Лоре было неловко отвлекать делового паренька, она сказала робко:
— А если после смены или в перерыв?
— Хлеба дашь, тогда согласен, а без еды какой я учитель? Не потяну.
Сеня Корюшкин работал хорошо, учить взрослую тетеньку ему понравилось — он был специалистом, она — просто теткой. Однако ловкой и настырной, и дело быстро пошло на лад. Год физической работы в Барнауле прибавил силы в руках, но главным двигателем оставалась, как всегда, Лорина одержимость. Она хотела делать снаряды своими руками — она научилась работать на токарном станке.
Тут все складывалось хорошо. Горе было с Лилькой. Оставлять ее дома одну, под замком было опасно — мало что придет в голову ребенку.
Были дни, когда у Вари, ее матери или у Лоры не совпадали часы работы, тогда за девочкой присматривал тот, кто дома. Но в другие дни Лоре приходилось брать ребенка с собой, что официально запрещалось, однако матери с неустроенными детьми были, приходилось с этим считаться. Лилька часами играла где-нибудь в уголке, поближе к матери, чурочками и кольцами из металла. Девочка почти не бывала на свежем воздухе, питалась плохо, была такой худенькой и бледной, что на висках и руках просвечивали голубые жилки, а под глазами лежали тени, отчего глаза были еще больше и печальнее.
Однажды о Лильку чуть не споткнулась предзавкома, обходившая цех,— женщина энергичная и громогласная. Она крикнула:
— Чей это недокормыш путается под ногами? — Ей объяснили чей, она поговорила с мастером, потом подошла к Лоре.— Приходи в завком, принеси документы, поставим ребенка на очередь в санаторный детсад. Говорят, муж у тебя погиб, значит, будешь ждать не так долго.
На следующий день Лора захватила с собой паспорт, эвакуационный лист, справку из института.

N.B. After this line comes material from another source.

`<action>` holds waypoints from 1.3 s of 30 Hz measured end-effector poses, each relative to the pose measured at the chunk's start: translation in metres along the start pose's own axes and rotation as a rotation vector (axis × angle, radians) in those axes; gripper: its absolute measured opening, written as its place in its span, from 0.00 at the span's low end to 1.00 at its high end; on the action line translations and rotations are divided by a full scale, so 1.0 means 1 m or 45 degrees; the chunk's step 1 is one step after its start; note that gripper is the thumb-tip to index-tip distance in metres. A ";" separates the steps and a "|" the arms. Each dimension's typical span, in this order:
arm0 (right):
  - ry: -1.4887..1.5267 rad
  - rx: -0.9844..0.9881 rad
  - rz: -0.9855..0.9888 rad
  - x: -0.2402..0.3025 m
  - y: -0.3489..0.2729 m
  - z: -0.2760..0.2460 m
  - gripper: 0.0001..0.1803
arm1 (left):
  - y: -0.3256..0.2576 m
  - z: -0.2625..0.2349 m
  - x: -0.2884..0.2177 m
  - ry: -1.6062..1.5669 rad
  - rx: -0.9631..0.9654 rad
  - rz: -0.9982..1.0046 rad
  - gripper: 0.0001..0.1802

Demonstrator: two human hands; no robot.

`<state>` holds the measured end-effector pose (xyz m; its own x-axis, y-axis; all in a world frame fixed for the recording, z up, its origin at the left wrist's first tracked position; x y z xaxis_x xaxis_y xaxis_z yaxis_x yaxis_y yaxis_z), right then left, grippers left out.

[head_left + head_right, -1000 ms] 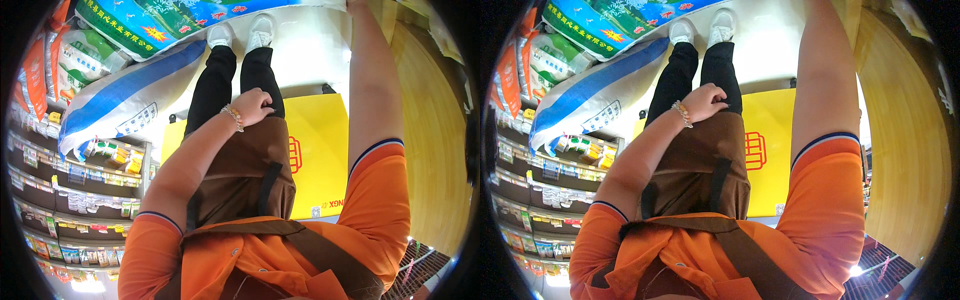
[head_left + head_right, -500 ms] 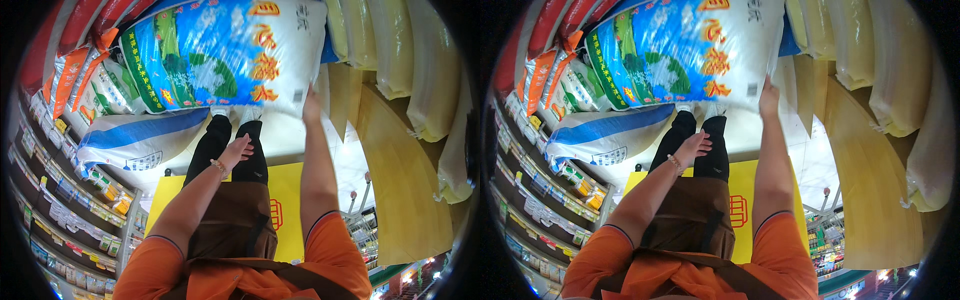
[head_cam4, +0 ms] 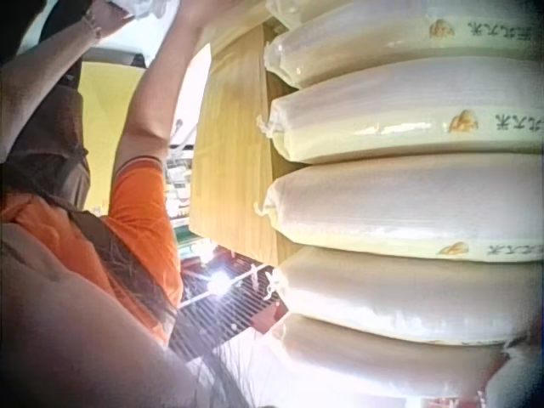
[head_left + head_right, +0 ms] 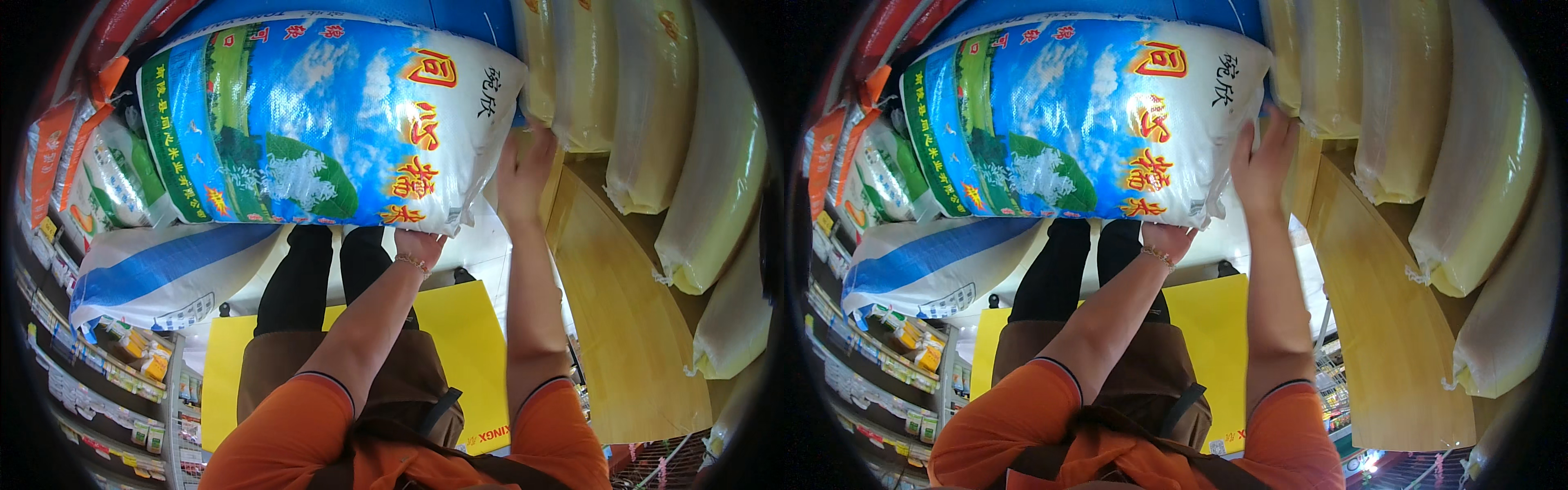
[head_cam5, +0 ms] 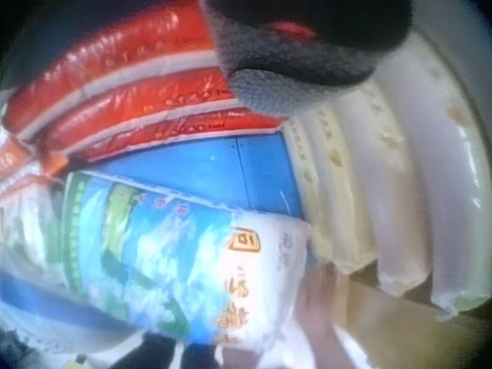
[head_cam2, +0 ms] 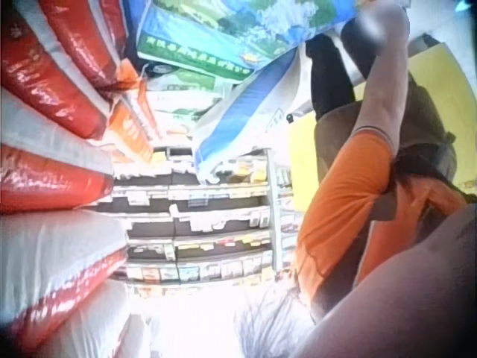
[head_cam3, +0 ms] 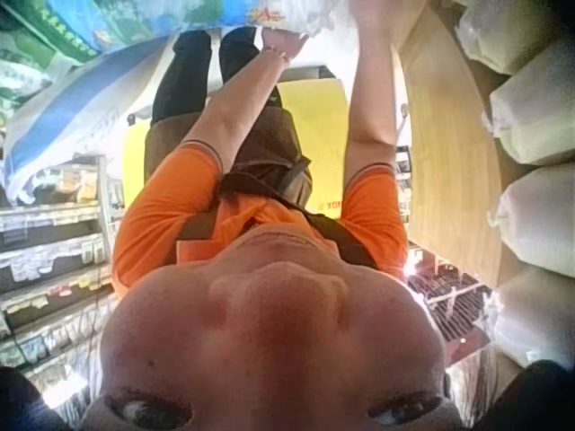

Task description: The person assembles a wooden shelf by inserting flat panels into a frame and adjusting them. Then the person picks up a large bag of rice, ties it closed, and places it into the assembled shelf.

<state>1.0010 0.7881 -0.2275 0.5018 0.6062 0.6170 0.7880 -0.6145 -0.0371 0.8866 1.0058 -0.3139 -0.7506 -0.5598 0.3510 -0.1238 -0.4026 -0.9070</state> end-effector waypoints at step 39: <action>1.216 0.363 1.468 0.307 -0.137 -0.230 0.18 | -0.534 0.045 -0.156 1.751 0.261 0.539 0.21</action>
<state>0.9648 0.9423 0.1483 0.5486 -0.7323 0.4035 0.2365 -0.3269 -0.9150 1.0991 1.2756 0.1265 -0.7379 0.4153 -0.5320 0.2648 -0.5468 -0.7942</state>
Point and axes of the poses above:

— А где похоронка на мужа?
Похоронки не было, Лора объяснила почему.
— Так он не убитый, а пропавший. Все равно должно быть извещение.
Лора не могла объяснить, почему его нет. Лилю поставили на очередь в садик, но сказали, что первоочередницей она быть не может и ждать придется долго. Если, конечно, Лора не добьется извещения о муже.
По дороге в цех Лора заплакала. Это случалось редко — она привыкла держаться, быть твердой всегда, во всем. Разговор в завкоме разбередил ее горе. Но не только это — разговор обидел ее, был жесток, поражал бездушием. Смерть Левы, подтвержденная военкоматом, оформленная справкой, была условием устройства дочери, даже не устройства, а спасения: Лилька тощала и хирела на глазах. Лоре не верили, что отец ребенка погиб, пропал. Но как можно “добиваться извещения”?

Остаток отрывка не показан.